Looks yellow on my monitor, something I didn't expect! Neat! :clap:


----------



## JeanLux (Feb 2, 2008)

I like both, the yellow one and the pink! Jean


----------



## ohio-guy (Feb 2, 2008)

Wonderful color for a phrag. 
Is it a easy grower? Can I ask where you got it? 

Eric


----------



## toddybear (Feb 2, 2008)

That yellow is a different shade...very lovely!


----------



## JDY (Feb 2, 2008)

Carter & Holmes is where I got the plant. As for easy to grow I think all Phrag. Hybrids are easy. Give them good water about 80-100 ppm Nitrogen I use MSU, Bright light & a small fan blowing on them thats all I do.
Jon


----------



## JDY (Feb 2, 2008)

Dot now I have to go to Fox Valleys web site. I like the pink in yours as soon as my red one opens up I will take a photo of it. Dot whats the ns on yours?
Jon


----------



## SlipperFan (Feb 2, 2008)

JDY said:


> Dot now I have to go to Fox Valleys web site. I like the pink in yours as soon as my red one opens up I will take a photo of it. Dot whats the ns on yours?
> Jon


I'll be surprised if he has any of these now -- I've had this plant for about 4 years, and it has bloomed every year for me.

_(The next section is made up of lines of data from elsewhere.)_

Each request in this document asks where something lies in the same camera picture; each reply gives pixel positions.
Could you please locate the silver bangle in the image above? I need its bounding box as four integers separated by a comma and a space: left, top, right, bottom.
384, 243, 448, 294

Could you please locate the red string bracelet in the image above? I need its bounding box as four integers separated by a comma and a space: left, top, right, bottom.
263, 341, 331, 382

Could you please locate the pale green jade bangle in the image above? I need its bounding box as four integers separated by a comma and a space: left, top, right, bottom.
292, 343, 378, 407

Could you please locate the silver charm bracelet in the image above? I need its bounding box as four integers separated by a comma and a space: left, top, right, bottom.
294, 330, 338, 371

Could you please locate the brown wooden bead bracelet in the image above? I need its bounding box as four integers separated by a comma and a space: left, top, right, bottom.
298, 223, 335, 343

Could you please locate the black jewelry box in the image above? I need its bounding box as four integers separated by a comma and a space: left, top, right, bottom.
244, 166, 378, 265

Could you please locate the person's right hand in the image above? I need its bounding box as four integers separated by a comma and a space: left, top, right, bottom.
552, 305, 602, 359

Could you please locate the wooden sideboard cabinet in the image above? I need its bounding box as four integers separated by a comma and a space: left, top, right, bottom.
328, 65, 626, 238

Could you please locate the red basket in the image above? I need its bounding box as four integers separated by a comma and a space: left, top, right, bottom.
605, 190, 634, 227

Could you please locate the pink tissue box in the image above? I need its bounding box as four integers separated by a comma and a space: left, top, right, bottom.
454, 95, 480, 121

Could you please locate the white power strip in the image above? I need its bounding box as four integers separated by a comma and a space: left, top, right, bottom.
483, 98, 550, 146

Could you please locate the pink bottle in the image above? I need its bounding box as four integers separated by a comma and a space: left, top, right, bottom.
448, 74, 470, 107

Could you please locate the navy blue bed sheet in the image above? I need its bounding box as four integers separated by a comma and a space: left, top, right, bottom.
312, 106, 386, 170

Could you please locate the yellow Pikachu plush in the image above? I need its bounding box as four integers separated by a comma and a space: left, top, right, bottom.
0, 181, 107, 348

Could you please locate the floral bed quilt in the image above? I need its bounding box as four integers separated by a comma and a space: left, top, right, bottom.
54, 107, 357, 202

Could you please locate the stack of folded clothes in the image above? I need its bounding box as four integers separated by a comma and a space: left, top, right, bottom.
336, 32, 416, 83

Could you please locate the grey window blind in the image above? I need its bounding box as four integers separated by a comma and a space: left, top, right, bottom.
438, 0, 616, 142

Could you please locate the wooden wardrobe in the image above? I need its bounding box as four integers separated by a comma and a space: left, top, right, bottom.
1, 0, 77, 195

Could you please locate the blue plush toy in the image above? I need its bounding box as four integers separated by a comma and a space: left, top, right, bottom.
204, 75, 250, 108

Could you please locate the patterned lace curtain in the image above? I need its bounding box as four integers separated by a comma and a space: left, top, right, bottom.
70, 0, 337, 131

But I'm having a senior moment -- what is ns?


----------



## JDY (Feb 3, 2008)

Natural Spread how wide the flower is
Jon


----------



## SlipperFan (Feb 3, 2008)

Oh, of course! Thanks!

It's just over 3.5."


----------



## NYEric (Feb 3, 2008)

JDY said:


> As for easy to grow I think all Phrag. Hybrids are easy.



They think you're easy too Jon! oke:


----------



## rdlsreno (Feb 3, 2008)

Nice!!!

Ramon


----------



## NYEric (Feb 4, 2008)

Finally got to see it, Yay besseae hybrids! That one most certainly is made w/ flavum. If it becomes dividable keep me in mind. Thanx.


----------



## JDY (Feb 4, 2008)

The Natural Spread on this one is 8.0 my red Beauport is 6.2 both are 4N. Dot is yours a 2-3 or 4N?
Jon


----------



## SlipperFan (Feb 4, 2008)

JDY said:


> The Natural Spread on this one is 8.0 my red Beauport is 6.2 both are 4N. Dot is yours a 2-3 or 4N?
> Jon



I have no idea. Sorry.


----------